- WHAT TO DO
Return the following from the records below: each line, word for word, starting with the line that contains "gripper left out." and going on through the line that contains "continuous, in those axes", with nothing outside that range.
===== INPUT MATERIAL
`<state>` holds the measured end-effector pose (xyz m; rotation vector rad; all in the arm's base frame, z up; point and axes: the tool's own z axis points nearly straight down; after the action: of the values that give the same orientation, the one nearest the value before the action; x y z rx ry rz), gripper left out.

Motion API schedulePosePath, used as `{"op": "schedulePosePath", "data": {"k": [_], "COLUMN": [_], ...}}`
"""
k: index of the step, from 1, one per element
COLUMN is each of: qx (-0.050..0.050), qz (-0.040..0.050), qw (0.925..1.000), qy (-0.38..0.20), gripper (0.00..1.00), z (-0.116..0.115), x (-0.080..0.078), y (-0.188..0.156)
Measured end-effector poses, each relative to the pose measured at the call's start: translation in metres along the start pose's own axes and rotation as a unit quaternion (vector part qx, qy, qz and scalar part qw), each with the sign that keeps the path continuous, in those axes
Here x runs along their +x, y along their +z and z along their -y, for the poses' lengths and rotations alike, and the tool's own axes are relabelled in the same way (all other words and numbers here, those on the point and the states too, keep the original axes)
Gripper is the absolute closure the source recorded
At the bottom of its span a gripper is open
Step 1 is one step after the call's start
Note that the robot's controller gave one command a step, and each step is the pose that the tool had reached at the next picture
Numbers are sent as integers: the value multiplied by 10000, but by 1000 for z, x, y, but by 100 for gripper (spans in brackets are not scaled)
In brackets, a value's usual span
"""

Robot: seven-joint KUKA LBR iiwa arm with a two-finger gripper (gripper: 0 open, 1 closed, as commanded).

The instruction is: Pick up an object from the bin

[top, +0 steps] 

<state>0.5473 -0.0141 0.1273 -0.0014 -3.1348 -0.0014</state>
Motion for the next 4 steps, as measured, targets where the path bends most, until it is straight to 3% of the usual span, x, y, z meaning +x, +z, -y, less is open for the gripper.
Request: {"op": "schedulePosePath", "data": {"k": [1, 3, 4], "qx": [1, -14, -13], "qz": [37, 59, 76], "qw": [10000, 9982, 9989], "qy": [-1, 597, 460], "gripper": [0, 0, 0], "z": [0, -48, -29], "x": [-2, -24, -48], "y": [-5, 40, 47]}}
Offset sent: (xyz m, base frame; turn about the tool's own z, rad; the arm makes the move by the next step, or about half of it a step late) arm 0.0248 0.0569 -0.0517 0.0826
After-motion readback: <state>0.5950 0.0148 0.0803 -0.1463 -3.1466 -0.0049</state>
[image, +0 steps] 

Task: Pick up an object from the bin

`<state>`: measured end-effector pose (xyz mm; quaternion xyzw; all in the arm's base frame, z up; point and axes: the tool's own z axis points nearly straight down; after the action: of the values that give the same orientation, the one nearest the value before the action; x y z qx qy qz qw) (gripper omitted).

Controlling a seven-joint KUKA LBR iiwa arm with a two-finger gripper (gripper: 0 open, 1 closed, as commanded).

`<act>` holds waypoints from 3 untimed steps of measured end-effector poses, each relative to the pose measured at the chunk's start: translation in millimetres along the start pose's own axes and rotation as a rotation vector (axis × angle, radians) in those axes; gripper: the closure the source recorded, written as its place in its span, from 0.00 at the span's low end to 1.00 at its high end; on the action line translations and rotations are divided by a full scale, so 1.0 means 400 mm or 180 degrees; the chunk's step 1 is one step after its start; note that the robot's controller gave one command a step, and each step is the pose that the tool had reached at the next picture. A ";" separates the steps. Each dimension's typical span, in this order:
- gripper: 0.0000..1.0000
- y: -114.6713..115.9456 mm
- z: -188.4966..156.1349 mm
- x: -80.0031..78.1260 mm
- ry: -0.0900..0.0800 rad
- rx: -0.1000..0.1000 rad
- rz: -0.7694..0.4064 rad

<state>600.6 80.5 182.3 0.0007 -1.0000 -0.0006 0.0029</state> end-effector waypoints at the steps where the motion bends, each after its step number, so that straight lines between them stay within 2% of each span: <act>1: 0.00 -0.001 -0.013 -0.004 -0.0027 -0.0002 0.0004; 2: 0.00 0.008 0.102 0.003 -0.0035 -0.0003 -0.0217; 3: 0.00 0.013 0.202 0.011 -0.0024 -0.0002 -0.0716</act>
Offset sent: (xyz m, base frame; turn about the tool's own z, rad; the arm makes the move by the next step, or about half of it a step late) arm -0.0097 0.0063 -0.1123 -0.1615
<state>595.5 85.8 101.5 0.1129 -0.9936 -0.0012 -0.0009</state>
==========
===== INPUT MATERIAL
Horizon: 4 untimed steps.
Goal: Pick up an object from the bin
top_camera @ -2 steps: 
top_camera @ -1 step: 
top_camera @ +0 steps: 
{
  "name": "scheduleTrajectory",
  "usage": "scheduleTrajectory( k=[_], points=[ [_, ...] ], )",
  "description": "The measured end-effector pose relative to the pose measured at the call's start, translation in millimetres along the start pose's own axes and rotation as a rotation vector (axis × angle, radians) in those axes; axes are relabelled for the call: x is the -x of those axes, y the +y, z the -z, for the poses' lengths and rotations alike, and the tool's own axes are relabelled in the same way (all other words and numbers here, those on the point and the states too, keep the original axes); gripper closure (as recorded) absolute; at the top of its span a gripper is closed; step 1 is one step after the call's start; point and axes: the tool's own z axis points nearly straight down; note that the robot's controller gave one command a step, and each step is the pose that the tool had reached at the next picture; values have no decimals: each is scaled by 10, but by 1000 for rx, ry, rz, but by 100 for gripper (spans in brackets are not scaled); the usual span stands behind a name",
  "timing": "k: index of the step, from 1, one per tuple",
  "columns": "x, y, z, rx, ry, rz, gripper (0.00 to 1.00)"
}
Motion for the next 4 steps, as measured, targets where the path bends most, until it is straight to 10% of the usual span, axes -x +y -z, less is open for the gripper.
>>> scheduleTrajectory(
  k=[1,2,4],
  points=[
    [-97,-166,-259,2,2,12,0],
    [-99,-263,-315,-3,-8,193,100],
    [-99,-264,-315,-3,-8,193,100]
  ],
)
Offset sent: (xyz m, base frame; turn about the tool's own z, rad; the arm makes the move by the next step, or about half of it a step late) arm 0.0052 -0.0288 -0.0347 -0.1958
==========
- RESPONSE TO THE EXERCISE
`<state>` holds the measured end-effector pose (xyz m; rotation vector rad; all in the arm's base frame, z up; point and axes: the tool's own z axis points nearly straight down; after the action: of the values that give the same orientation, the one nearest the value before the action; x y z rx ry rz), gripper left out.

Motion API schedulePosePath, used as `{"op": "schedulePosePath", "data": {"k": [_], "COLUMN": [_], ...}}`
"""
k: index of the step, from 1, one per element
COLUMN is each of: qx (-0.050..0.050), qz (-0.040..0.050), qw (0.925..1.000), qy (-0.38..0.20), gripper (0.00..1.00), z (-0.116..0.115), x (-0.080..0.078), y (-0.188..0.156)
Measured end-effector poses, each relative to the pose measured at the call's start: translation in metres along the start pose's own axes and rotation as a unit quaternion (vector part qx, qy, qz and scalar part qw), each with the sign that keeps the path continuous, in those axes

The submitted answer is complete.